[TASK REQUIREMENTS]: Take the lines below beginning at the line that has "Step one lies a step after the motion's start" and stopping after the line that has "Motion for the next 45", and print them exactly as they are, with no other lines.
(Beginning of RECORDS FOR PROCESSING)
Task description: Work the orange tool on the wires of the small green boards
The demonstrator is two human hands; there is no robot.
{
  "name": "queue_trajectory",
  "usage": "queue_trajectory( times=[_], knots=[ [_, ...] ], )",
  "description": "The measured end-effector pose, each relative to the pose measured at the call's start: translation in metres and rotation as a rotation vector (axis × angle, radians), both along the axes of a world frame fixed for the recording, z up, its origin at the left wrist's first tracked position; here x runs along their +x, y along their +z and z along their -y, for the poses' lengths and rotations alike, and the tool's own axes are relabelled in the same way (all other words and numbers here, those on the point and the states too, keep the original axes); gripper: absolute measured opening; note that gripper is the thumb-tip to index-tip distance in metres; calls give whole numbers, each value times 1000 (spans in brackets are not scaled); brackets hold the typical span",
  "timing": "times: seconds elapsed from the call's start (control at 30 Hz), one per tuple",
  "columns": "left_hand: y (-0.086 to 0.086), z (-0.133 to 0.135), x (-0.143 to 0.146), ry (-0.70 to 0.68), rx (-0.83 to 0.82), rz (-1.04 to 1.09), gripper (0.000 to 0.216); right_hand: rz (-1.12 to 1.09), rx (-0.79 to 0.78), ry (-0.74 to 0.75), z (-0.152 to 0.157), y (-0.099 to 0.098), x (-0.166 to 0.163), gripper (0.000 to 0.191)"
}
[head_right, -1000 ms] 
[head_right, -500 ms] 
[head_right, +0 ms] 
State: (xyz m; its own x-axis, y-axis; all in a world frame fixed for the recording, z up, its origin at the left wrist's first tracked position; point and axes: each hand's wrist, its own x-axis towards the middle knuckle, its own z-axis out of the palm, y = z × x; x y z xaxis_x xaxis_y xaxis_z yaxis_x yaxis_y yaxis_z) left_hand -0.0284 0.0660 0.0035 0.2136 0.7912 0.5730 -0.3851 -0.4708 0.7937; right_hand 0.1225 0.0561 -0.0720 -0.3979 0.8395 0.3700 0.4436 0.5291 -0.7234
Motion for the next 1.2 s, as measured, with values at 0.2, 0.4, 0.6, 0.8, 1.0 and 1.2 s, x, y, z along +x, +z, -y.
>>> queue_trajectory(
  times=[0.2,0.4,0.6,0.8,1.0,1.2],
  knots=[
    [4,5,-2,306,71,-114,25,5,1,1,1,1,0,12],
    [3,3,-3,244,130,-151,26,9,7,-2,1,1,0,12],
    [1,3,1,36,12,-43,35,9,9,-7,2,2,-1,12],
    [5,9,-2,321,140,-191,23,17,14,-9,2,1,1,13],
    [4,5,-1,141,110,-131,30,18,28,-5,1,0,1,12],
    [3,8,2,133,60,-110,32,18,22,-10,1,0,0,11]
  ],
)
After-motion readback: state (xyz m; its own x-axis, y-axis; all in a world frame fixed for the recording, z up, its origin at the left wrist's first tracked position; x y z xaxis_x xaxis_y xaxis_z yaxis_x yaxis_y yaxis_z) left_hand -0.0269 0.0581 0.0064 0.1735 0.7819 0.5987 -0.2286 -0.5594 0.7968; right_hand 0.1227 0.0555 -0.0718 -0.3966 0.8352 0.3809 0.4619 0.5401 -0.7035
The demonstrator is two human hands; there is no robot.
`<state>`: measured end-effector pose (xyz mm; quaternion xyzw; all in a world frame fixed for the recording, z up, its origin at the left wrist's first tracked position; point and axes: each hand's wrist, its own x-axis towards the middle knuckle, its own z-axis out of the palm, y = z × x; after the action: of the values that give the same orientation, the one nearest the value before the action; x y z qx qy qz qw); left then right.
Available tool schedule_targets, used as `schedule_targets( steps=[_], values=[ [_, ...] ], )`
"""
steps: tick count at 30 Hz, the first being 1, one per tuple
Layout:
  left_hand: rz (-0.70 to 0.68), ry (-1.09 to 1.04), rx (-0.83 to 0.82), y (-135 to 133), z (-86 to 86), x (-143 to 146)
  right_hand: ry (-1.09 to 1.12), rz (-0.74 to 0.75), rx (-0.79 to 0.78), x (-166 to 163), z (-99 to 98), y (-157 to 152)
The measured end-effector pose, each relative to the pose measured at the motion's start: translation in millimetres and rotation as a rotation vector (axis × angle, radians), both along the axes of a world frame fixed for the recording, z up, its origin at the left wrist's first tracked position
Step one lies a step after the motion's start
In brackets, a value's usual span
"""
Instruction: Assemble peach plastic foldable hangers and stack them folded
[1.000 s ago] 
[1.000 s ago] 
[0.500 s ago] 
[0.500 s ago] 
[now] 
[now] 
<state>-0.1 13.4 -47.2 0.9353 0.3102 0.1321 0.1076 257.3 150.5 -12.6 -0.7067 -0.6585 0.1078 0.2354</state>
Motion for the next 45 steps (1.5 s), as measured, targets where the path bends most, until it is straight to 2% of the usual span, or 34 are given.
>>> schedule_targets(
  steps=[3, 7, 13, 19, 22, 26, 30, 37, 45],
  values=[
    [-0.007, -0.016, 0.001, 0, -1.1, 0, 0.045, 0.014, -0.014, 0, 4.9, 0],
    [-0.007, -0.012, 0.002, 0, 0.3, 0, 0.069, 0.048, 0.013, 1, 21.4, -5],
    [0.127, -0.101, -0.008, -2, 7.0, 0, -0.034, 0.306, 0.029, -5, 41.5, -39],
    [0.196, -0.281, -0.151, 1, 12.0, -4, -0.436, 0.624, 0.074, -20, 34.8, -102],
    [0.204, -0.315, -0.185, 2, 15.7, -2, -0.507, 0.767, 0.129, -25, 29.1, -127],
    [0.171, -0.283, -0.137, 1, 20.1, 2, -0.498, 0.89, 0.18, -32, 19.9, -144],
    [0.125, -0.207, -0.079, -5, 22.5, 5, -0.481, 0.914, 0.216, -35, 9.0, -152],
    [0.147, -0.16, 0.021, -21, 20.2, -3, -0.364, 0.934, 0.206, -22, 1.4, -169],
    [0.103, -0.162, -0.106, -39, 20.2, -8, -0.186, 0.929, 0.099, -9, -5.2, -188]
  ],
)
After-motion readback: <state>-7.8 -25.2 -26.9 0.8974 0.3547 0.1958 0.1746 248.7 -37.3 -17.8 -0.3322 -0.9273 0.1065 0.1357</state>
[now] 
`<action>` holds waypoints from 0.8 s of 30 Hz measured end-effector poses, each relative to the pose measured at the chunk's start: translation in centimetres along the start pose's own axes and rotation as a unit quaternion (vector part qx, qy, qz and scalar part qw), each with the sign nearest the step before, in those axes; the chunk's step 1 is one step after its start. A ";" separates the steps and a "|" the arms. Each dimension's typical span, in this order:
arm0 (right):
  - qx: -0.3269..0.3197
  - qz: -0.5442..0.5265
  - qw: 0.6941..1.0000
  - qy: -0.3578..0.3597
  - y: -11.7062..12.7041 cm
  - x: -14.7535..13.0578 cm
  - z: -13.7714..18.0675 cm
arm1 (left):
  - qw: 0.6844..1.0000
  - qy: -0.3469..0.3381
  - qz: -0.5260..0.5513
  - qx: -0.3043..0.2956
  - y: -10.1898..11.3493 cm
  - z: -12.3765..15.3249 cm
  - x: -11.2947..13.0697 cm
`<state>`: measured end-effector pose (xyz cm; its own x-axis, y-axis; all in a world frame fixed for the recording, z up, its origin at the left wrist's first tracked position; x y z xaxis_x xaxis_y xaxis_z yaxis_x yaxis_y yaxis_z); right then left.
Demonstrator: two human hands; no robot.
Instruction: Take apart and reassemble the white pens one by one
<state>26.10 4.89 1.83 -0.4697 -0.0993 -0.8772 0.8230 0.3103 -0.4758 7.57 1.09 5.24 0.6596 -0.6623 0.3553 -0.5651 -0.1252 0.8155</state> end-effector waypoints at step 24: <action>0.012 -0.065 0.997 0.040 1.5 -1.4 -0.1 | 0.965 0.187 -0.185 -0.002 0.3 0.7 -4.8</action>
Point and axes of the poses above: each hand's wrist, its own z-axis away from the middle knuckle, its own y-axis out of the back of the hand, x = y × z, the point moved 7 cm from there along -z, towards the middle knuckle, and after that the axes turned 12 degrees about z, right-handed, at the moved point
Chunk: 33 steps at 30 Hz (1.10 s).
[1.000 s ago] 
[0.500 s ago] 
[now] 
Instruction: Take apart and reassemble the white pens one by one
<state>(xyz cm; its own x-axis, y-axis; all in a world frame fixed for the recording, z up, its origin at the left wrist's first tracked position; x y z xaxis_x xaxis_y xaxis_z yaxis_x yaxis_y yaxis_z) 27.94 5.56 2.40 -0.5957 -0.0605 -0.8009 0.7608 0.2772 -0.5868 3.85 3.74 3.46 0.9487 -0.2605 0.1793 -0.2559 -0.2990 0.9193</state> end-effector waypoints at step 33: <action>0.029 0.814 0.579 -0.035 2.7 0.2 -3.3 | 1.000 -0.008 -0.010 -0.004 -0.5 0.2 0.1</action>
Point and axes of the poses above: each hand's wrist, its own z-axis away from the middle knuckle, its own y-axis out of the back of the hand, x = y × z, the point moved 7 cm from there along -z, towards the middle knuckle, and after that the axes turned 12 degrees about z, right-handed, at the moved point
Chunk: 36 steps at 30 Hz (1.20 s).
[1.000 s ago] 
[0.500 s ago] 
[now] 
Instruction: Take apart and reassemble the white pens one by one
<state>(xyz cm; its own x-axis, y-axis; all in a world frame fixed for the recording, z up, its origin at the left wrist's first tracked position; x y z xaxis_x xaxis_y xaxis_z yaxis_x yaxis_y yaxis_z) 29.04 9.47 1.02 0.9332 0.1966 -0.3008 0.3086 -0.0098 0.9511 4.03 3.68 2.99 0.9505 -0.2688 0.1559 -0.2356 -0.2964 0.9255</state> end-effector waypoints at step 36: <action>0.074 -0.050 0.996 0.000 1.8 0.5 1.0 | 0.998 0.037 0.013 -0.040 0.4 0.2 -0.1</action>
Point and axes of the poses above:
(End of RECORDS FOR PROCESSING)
[ANSWER TO THIS PROBLEM]:
Step one lies a step after the motion's start
In brackets, a value's usual span
"""
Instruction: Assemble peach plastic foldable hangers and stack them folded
[1.000 s ago] 
[1.000 s ago] 
[0.500 s ago] 
[0.500 s ago] 
[now] 
[now] 
<state>-0.1 13.4 -47.2 0.9353 0.3102 0.1321 0.1076 257.3 150.5 -12.6 -0.7067 -0.6585 0.1078 0.2354</state>
Motion for the next 45 steps (1.5 s), as measured, targets where the path bends most, until it is straight to 2% of the usual span, or 34 are given.

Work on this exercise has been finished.